Member of the Maryland Senate from the Cecil County district
- In office 1922–1926
- Preceded by: Omar D. Crothers
- Succeeded by: Cecil Clyde Squier

Personal details
- Born: Harry Arthur Cantwell
- Died: December 20, 1972 (aged 89) Sarasota, Florida, U.S.
- Resting place: St. Mary Anne's Episcopal Church North East, Maryland, U.S.
- Party: Democratic
- Spouse: Anne White
- Children: 3
- Education: University of Maryland
- Occupation: Politician; physician;

= Harry A. Cantwell =

American politician and physician (died 1972)

Harry Arthur Cantwell (died December 20, 1972) was an American politician and physician from Maryland. He served as a member of the Maryland Senate, representing Cecil County from 1922 to 1926.

==Early life==
Harry Arthur Cantwell graduated from Tome School in 1902. He graduated from the University of Maryland in 1906. He worked as an intern at the University of Maryland and Kernan Hospital in Baltimore.

==Career==
===Medical career===
Cantwell opened a medical office in Charlestown in 1907. He later opened an office in North East. He was chief of the surgical staff at Union Hospital in Elkton from 1921 to 1954.

In 1931, Cantwell was elected fellow of the American College of Surgeons. During World War II, he worked as medical director and consulting surgeon of the Navy's Triumph Explosives plant. In 1950, he became a fellow of the International College of Surgeons and in 1951, he became fellow of the American chapter of the same organization. He served as a member of the board of directors for 16 years at the Eastern Shore State Hospital. He worked as a consultant to the Veterans Administration Hospital at Perry Point.

===Political career===
Cantwell was a Democrat. He was a member of the Maryland Senate, representing Cecil County, from 1922 to 1926.

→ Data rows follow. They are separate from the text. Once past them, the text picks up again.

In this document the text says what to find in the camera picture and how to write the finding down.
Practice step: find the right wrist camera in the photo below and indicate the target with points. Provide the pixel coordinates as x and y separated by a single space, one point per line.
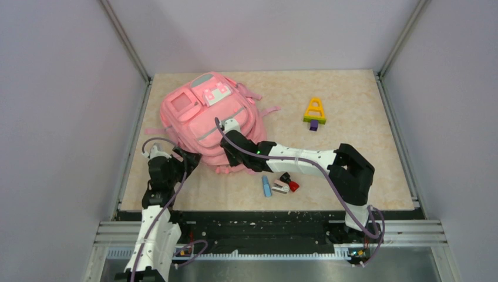
230 125

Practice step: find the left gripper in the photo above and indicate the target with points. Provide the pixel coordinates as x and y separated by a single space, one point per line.
182 164

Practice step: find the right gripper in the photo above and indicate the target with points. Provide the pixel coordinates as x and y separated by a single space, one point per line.
231 160

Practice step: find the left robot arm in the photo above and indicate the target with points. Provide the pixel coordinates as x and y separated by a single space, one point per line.
158 236

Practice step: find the purple toy cube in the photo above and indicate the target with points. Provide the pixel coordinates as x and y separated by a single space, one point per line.
313 125

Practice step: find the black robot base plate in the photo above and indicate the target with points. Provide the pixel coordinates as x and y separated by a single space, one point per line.
318 226

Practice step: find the yellow toy triangle block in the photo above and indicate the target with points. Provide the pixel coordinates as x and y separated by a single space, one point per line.
315 111

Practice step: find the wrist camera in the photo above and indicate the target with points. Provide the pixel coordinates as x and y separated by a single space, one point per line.
230 125
156 151

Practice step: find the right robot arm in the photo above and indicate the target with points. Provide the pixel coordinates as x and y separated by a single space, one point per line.
348 173

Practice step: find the pink student backpack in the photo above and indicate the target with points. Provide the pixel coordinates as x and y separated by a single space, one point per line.
188 115

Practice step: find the red black stamp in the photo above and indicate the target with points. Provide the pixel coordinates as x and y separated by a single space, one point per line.
286 178

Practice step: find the aluminium frame rail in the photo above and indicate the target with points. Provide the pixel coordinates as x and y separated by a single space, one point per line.
124 39

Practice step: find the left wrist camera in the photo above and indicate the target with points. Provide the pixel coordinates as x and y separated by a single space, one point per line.
156 151

During World War I, Cantwell served on the Selective Service Board of Cecil County. He served as a presidential elector for Maryland in 1940.

==Personal life==
Cantwell married Anne White. They had one son and two daughters, John A., Nancy and Ruth Elizabeth.

Cantwell moved to Florida in 1967. Cantwell died on December 20, 1972, at the age of 89, at East Manor Nursing Home in Sarasota, Florida. He was buried at St. Mary Anne's Episcopal Church in North East.

==Legacy==
In 1956, a wing at Union Hospital was named after Cantwell.